Октябрева напряженно следила за нитью опасного разговора.

— Напрасно вас отпугивала его работа, — повторил Некторов. — Представьте на миг, что мозг вашего сына удалось спасти.

— Зачем такие предположения, — Настасья Ивановна встала. Было видно, что разговор неприятен ей. — Я приготовлю чай. — Она вышла на кухню. Некторов пошел следом.

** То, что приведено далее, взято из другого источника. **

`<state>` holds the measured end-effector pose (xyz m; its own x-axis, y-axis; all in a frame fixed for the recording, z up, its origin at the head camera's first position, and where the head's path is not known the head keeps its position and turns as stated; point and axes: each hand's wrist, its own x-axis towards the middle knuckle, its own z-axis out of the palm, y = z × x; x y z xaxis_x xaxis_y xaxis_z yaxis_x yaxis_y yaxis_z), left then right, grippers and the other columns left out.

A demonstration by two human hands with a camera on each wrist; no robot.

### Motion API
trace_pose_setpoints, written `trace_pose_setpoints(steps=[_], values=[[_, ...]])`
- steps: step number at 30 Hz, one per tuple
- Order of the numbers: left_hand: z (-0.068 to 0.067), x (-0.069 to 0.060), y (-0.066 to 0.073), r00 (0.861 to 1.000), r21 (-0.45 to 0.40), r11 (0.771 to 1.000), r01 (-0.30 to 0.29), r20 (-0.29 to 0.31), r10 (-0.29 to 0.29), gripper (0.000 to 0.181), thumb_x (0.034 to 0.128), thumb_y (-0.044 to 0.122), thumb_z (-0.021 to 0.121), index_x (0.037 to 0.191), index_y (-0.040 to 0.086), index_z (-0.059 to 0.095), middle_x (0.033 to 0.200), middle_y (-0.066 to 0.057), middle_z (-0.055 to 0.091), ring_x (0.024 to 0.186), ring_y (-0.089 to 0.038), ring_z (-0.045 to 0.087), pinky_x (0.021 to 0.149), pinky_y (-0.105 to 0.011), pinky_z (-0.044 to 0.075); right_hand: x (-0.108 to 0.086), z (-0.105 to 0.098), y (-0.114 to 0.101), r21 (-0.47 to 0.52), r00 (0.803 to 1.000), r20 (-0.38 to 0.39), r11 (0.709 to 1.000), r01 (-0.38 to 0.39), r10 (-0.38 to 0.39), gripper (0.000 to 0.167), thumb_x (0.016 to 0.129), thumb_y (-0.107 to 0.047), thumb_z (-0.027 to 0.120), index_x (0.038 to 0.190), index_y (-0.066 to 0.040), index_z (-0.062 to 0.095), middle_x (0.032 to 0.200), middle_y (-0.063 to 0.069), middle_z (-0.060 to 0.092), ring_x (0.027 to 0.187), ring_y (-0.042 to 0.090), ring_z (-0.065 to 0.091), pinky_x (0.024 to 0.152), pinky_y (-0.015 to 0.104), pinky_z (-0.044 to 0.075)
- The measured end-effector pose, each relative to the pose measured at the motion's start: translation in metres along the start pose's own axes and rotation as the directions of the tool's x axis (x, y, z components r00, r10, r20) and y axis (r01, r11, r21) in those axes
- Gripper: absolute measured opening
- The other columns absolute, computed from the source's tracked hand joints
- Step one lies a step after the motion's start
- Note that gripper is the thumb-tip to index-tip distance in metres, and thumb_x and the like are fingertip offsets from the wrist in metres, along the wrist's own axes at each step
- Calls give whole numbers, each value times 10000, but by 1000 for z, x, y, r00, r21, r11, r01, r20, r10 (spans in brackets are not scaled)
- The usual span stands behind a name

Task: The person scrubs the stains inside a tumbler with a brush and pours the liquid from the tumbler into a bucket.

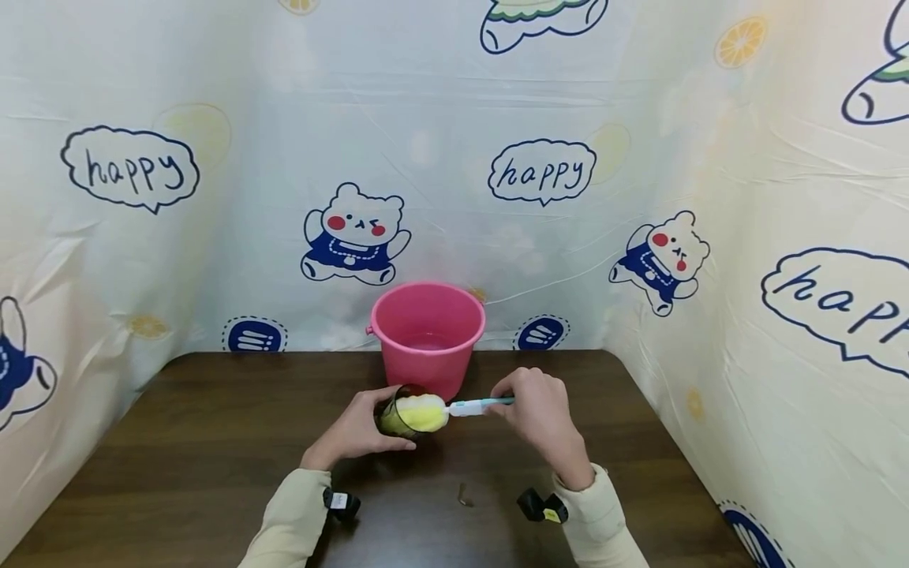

— Утешать не умею, — сказал он, чтобы сгладить неловкость, — скажу одно: Виталий был бы огорчен, увидев вас такой убитой.

Она вздохнула:

— Знаю. Он всегда оберегал меня. — И опять тревога закралась в ее сердце. Что-то почудилось в интонациях гостя. Пристально взглянув на него, она отвернулась к плите. А в следующую минуту чуть не вскрикнула — ее обняли за плечи и уткнулись носом в шею точно так, как любил это делать сын. Она стояла, боясь шелохнуться. Вот сейчас обернется и…

«Мама!» — рвалось с его губ, но он сдержался.

— Неладно у меня с сердцем, — Настасья Ивановна присела на стул. Лицо ее было бледно и растеряно. Некторов быстро прошел в комнату, достал из нижнего ящика серванта аптечку, порылся в ней, отыскал корвалол.